My entire life, I have been drawn to stories. Each night, my parents read to me before I fell asleep at night, and each time, I would ask for another story before exhaustion won out. When I learned how to read Braille, a world was unlocked for me where I could read everything and anything I wanted. Growing up, I loved series like The Baby-Sitters Club and The Twilight Saga and, as I grew older and more sophisticated in my reading habits, I began to gravitate toward The Hunger Games and similar books. Now, I read a wide variety of memoir, fiction, and anything that allows me to step into a world in which I get to learn something new about humanity.
My writing life began in journalism—though I was always making up stories and writing them down. For the last two years of high school and the first two of college, I made a career as a features reporter. I loved the interview process, and absolutely loved shaping the story of another into an article, but did not feel creatively fulfilled. I never realized I could have a career as a creative writing professor until a professor suggested I apply to graduate school and set my life on a different trajectory. It was not until I took my first class in creative nonfiction and began to read the true life stories of others that I realized the story I needed to tell was the one I was living: as a person who is blind and living a successful, fulfilled life despite the challenges I have faced. Once I decided to make creative writing my career, everything seemed to fall into place. It all made sense—why I have always loved stories, why country music draws me in more than any other genre with its attention to intentional lyrics, the way that I am constantly seeking to listen to the stories and experiences of others.

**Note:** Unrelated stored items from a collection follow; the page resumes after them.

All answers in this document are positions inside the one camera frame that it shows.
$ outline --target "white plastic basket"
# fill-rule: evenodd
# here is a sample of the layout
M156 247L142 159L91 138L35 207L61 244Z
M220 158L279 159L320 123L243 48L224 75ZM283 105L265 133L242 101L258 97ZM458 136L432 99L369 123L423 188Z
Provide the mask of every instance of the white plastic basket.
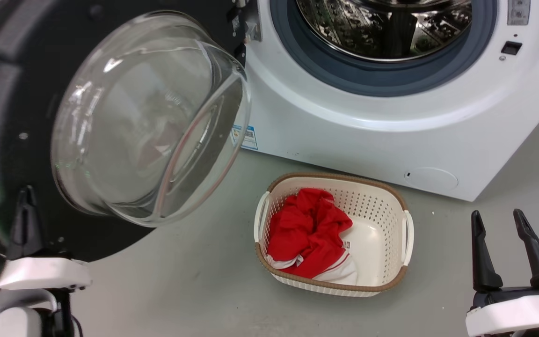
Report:
M342 233L344 246L357 265L357 286L298 277L267 262L269 223L286 197L301 188L319 188L334 196L336 207L353 226ZM413 251L413 218L398 192L383 183L342 175L293 173L280 177L259 200L254 225L255 248L263 266L278 281L312 292L369 297L396 286L404 277Z

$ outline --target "blue and white label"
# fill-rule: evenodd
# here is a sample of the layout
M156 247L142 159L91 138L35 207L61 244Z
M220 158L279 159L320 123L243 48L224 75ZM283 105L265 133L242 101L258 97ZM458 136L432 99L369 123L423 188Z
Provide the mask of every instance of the blue and white label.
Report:
M239 125L233 126L232 138L233 144L236 144L238 136L240 136L242 128ZM257 147L257 137L255 137L255 128L252 126L247 126L247 129L244 132L244 141L242 142L242 148L250 150L259 150Z

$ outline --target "stainless steel drum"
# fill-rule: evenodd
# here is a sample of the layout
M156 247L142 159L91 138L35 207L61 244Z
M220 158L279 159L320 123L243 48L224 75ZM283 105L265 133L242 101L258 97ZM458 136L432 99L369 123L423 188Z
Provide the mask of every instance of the stainless steel drum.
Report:
M377 62L430 55L471 25L470 0L297 0L297 5L330 47Z

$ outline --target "black cable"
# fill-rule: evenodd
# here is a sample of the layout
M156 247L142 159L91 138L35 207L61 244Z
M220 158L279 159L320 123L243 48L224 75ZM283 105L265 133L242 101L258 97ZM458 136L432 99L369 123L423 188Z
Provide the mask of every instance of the black cable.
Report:
M74 320L74 322L76 322L76 327L79 328L79 337L84 337L82 334L82 326L80 325L79 320L77 320L76 317L73 315L72 315L72 319Z

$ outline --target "white cloth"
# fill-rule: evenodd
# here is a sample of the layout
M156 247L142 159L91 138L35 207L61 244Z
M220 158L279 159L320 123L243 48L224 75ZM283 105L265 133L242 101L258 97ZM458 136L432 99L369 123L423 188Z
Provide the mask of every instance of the white cloth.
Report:
M276 269L284 269L297 264L299 266L303 262L302 256L297 256L290 261L276 261L271 255L267 255L265 259L270 266ZM357 285L357 266L353 258L348 252L344 252L340 258L329 266L323 273L313 278L316 281L330 282L336 284L346 284L348 286Z

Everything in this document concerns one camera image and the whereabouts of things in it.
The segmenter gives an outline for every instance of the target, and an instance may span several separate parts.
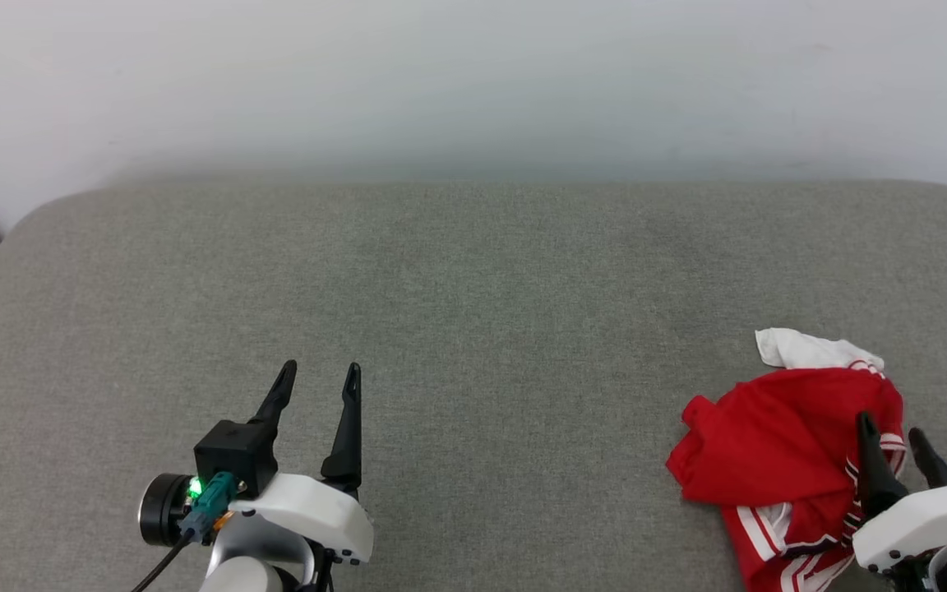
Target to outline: black cable
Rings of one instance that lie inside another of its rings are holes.
[[[148,576],[146,576],[146,578],[141,581],[141,584],[136,585],[134,590],[131,592],[142,592],[143,589],[148,588],[148,585],[151,584],[151,581],[155,580],[155,577],[158,577],[159,574],[163,573],[163,570],[166,569],[166,566],[170,565],[170,562],[172,562],[173,559],[177,557],[178,553],[181,553],[182,548],[188,546],[189,542],[192,541],[192,536],[195,534],[196,532],[192,529],[185,531],[185,534],[181,535],[181,540],[171,547],[168,553],[166,553],[166,556],[163,557],[163,561],[159,562],[157,566],[151,569],[151,571],[148,572]]]

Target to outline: white stripe
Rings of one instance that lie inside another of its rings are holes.
[[[796,587],[794,587],[792,580],[797,571],[801,570],[801,567],[809,562],[808,557],[806,557],[805,561],[800,561],[800,559],[801,558],[793,559],[792,562],[788,563],[788,567],[784,568],[784,571],[781,572],[781,592],[796,592]]]
[[[813,555],[813,558],[808,563],[806,563],[805,568],[799,570],[799,573],[797,573],[796,575],[796,590],[797,591],[805,592],[806,574],[811,572],[811,570],[813,569],[813,566],[815,566],[816,563],[819,562],[820,558],[823,556],[824,556],[823,553],[818,553],[816,555]]]
[[[831,580],[835,580],[838,574],[846,571],[846,568],[848,568],[852,562],[853,555],[850,555],[841,562],[835,563],[835,565],[824,568],[813,574],[813,576],[807,577],[803,592],[824,592],[824,590],[828,588],[828,585],[831,584]]]
[[[788,537],[788,528],[790,527],[792,527],[792,503],[785,502],[781,505],[781,517],[774,522],[774,533],[777,533],[781,540],[785,540]]]
[[[740,517],[740,524],[743,525],[744,532],[747,533],[751,546],[758,552],[759,558],[763,562],[773,559],[774,550],[769,547],[769,543],[766,543],[766,535],[762,534],[759,522],[755,521],[755,515],[751,513],[751,509],[748,506],[737,506],[737,517]]]
[[[765,517],[763,517],[762,512],[760,512],[758,508],[753,509],[753,511],[755,511],[755,514],[758,515],[759,520],[762,520],[762,529],[766,532],[766,536],[769,537],[771,542],[774,542],[774,547],[778,548],[778,550],[783,553],[784,544],[781,544],[781,542],[777,540],[777,533],[774,532],[773,528],[774,525],[771,524],[769,520],[766,520]]]
[[[827,535],[824,535],[824,536],[820,537],[820,539],[815,540],[815,542],[813,542],[813,543],[787,543],[787,546],[788,546],[787,548],[792,548],[792,547],[816,547],[816,546],[818,546],[818,544],[825,542],[825,540],[828,540],[828,542],[831,542],[831,543],[838,543],[838,540],[835,540],[835,537],[834,537],[834,536],[831,536],[830,534],[827,534]]]
[[[905,451],[894,453],[894,458],[890,460],[890,468],[894,469],[894,477],[901,476],[901,472],[905,470],[905,460],[908,458],[908,455],[905,454]]]
[[[877,368],[875,364],[868,363],[867,361],[863,359],[858,359],[856,361],[853,361],[853,363],[850,363],[847,368],[850,368],[850,370],[867,370],[868,372],[871,372],[872,374],[878,374],[880,376],[883,376],[883,373],[879,371],[879,368]]]

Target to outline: teal connector
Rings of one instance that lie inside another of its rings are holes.
[[[203,488],[192,502],[192,510],[181,520],[181,533],[192,530],[192,540],[200,542],[214,528],[215,521],[229,510],[229,503],[239,493],[239,483],[232,473],[221,472]]]

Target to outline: fabric garment
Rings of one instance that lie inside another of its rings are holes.
[[[883,359],[849,341],[822,340],[793,329],[755,331],[763,363],[777,368],[871,368],[883,372]]]
[[[820,592],[852,562],[863,411],[901,471],[902,398],[871,364],[779,370],[689,401],[668,468],[685,499],[721,506],[749,592]]]

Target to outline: green led light
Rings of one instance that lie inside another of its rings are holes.
[[[203,493],[203,483],[200,483],[199,477],[192,477],[188,481],[188,497],[196,499]]]

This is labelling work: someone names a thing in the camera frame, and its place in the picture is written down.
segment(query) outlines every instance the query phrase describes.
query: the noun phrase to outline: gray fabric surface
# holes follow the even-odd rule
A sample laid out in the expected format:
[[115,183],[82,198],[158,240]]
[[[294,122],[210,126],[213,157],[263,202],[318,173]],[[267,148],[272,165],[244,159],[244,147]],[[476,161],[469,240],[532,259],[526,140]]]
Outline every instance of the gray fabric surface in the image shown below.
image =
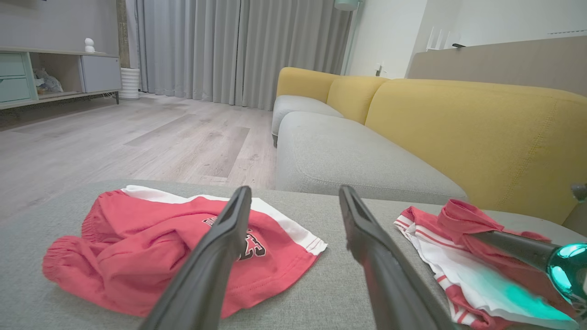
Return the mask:
[[320,113],[322,115],[344,118],[344,116],[333,107],[318,100],[304,96],[280,95],[275,99],[275,105],[273,106],[271,133],[274,136],[279,135],[279,125],[285,115],[294,111]]
[[587,203],[577,204],[562,225],[581,235],[587,235]]
[[335,195],[348,184],[364,198],[429,204],[467,199],[435,168],[354,121],[294,112],[279,131],[279,190]]
[[[136,329],[141,319],[108,311],[49,282],[41,273],[42,257],[63,235],[80,235],[81,223],[95,198],[104,191],[137,184],[188,197],[212,194],[230,197],[234,188],[195,186],[144,180],[93,183],[68,192],[0,226],[0,328],[2,329]],[[279,211],[329,245],[316,264],[290,289],[221,321],[220,329],[373,329],[373,315],[361,266],[346,250],[338,197],[253,190]],[[445,308],[446,296],[420,261],[415,249],[394,228],[393,220],[409,206],[438,214],[441,206],[365,200],[369,210],[413,262],[433,295]],[[556,244],[586,238],[548,221],[489,211],[513,230],[532,230]],[[538,329],[519,326],[520,329]]]

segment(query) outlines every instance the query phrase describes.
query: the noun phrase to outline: white cabinet
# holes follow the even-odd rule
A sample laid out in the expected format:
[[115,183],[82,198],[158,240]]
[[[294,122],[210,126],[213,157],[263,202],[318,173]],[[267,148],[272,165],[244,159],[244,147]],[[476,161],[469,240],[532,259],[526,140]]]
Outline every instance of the white cabinet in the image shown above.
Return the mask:
[[122,88],[118,58],[83,55],[82,72],[86,93]]

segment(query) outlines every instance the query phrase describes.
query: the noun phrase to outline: yellow cushion
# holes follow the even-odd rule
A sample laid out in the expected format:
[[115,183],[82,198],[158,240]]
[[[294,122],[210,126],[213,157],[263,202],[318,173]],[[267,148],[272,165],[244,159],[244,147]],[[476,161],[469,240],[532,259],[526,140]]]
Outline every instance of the yellow cushion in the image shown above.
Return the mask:
[[332,82],[326,104],[345,118],[365,124],[373,95],[387,81],[382,77],[343,76]]
[[396,79],[365,122],[455,181],[476,206],[562,223],[587,182],[587,98],[540,87]]
[[276,97],[305,96],[326,103],[330,85],[338,77],[331,73],[285,67],[279,71]]

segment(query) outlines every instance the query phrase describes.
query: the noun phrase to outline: laminate flooring
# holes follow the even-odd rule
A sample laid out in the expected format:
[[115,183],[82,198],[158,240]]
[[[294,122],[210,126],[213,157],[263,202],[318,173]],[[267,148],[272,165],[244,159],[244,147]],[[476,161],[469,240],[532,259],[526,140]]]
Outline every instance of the laminate flooring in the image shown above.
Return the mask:
[[0,132],[0,224],[102,180],[275,187],[272,112],[147,94],[67,106]]

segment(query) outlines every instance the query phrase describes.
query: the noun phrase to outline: drawer
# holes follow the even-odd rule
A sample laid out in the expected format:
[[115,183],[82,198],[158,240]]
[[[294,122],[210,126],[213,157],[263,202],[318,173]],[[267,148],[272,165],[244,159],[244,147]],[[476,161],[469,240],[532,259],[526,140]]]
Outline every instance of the drawer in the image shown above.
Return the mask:
[[26,78],[0,79],[0,102],[31,98]]
[[0,76],[24,76],[25,66],[19,53],[0,53]]

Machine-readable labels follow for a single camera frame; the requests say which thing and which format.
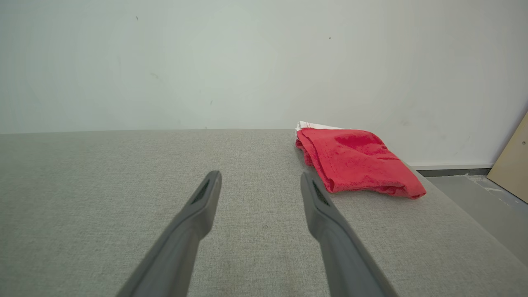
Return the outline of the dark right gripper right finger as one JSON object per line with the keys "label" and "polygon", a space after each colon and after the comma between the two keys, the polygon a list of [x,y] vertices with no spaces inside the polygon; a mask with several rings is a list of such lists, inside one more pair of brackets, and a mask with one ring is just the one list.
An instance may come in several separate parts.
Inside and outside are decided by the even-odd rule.
{"label": "dark right gripper right finger", "polygon": [[397,293],[317,176],[300,178],[307,227],[322,251],[332,297],[396,297]]}

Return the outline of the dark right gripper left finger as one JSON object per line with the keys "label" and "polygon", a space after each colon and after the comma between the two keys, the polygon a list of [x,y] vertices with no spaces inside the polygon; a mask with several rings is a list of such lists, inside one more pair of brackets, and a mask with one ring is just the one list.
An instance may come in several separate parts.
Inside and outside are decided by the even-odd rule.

Now, my dreams are coming true. I am working on a memoir while pursuing my MFA at the University of South Florida, teaching brilliant students about writing and finding new ways to support the literary community. I look forward to the work I will have the opportunity to engage in with Sundress Publications and am especially passionate about highlighting diverse voices and stories over the next six months.
Nikki Lyssy (@blindnikkii) is an MFA candidate studying creative nonfiction at the University of South Florida. Her essays have appeared in Hobart, Sweet, and Essay Daily. When she is not working, she can be found in a coffee shop.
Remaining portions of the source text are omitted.